> DIRECTIONS
Only lines holding the word "outline" should be copied from the material.

> SOURCE MATERIAL
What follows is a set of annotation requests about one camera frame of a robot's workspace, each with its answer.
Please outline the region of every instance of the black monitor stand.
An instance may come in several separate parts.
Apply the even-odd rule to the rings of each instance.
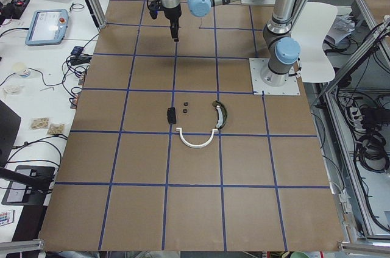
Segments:
[[[0,167],[0,178],[10,181],[3,205],[43,205],[53,181],[54,167],[19,165],[15,171]]]

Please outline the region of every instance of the white plastic bracket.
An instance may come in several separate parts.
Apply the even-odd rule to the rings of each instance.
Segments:
[[[198,145],[192,144],[192,143],[190,143],[190,142],[188,142],[187,140],[184,139],[183,129],[181,127],[177,127],[176,131],[179,132],[180,139],[182,139],[183,143],[186,144],[188,147],[191,147],[191,148],[203,148],[203,147],[206,147],[207,145],[209,145],[211,143],[211,141],[213,141],[214,134],[218,132],[218,129],[212,129],[210,138],[205,143],[198,144]]]

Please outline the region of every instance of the electronic device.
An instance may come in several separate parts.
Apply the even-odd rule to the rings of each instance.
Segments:
[[[65,9],[35,11],[26,37],[26,45],[57,45],[63,40],[69,15]]]
[[[21,117],[0,101],[0,167],[4,167],[8,161],[20,122]]]
[[[13,223],[13,216],[15,215],[14,210],[8,210],[0,213],[0,226]]]
[[[12,0],[1,9],[1,16],[5,19],[20,19],[30,0]]]

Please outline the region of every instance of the monitor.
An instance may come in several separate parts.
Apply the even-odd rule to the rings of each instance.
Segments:
[[[21,118],[0,100],[0,167],[5,167],[19,132]]]

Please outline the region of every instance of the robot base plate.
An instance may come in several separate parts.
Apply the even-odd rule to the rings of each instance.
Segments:
[[[273,87],[265,83],[260,74],[263,68],[268,65],[267,58],[250,58],[250,75],[252,77],[252,88],[255,95],[300,95],[297,78],[295,76],[288,77],[285,84],[280,87]],[[294,68],[291,68],[290,74],[295,73]]]

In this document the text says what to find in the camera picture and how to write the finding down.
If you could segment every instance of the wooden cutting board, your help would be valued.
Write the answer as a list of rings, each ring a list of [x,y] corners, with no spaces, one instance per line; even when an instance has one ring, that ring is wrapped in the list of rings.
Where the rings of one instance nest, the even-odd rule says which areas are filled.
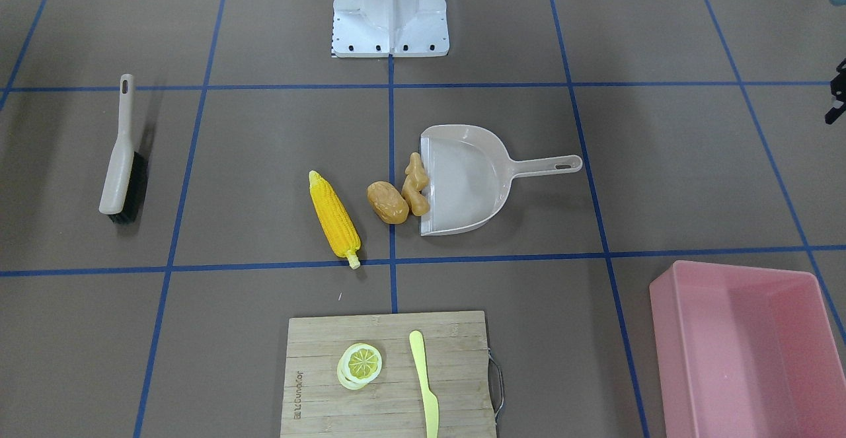
[[[301,438],[421,438],[426,419],[408,333],[423,333],[439,438],[496,438],[484,311],[293,318],[282,434]],[[356,342],[379,349],[383,368],[361,390],[338,383],[336,366]]]

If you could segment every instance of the yellow corn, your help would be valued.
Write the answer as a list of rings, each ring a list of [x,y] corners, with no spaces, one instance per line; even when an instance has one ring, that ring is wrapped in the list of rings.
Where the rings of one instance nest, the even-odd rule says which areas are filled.
[[[329,246],[336,256],[347,258],[350,267],[355,270],[362,265],[356,255],[356,251],[362,247],[362,240],[350,215],[347,214],[347,209],[344,209],[344,204],[329,182],[314,170],[309,172],[309,193],[311,202],[315,204],[317,219],[320,219],[323,233],[329,240]]]

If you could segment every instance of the brush bristles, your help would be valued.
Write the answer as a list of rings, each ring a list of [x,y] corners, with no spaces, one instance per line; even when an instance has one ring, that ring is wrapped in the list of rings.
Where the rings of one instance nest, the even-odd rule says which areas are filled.
[[[132,156],[132,170],[130,171],[130,184],[126,188],[124,209],[117,214],[109,215],[114,223],[125,225],[135,221],[138,215],[140,204],[144,200],[144,192],[147,184],[147,161],[138,154]]]

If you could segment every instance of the pink plastic bin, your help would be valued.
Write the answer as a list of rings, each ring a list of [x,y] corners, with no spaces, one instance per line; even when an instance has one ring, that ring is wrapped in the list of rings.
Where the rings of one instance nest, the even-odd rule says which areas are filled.
[[[677,261],[649,292],[668,438],[846,437],[815,276]]]

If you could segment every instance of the white plastic stand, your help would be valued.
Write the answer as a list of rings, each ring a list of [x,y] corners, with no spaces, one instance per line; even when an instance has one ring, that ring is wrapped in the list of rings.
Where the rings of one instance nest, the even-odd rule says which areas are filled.
[[[332,54],[338,57],[444,56],[446,0],[335,0]]]

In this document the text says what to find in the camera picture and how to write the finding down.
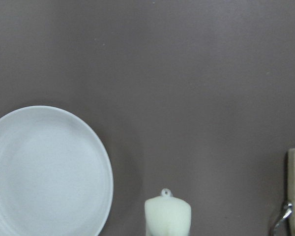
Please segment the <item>cream round plate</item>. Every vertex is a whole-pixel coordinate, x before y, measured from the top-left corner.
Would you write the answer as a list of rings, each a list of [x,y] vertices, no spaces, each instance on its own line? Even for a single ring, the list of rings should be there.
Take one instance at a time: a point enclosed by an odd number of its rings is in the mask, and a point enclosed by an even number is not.
[[[29,106],[0,118],[0,236],[98,236],[113,191],[108,154],[76,115]]]

> SOLVED PROBLEM
Please outline the region of every instance of the black monitor stand.
Please outline the region of every instance of the white plastic bracket.
Please outline the region of every instance of the electronic device.
Please outline the region of every instance of the monitor.
Please outline the region of every instance of the robot base plate.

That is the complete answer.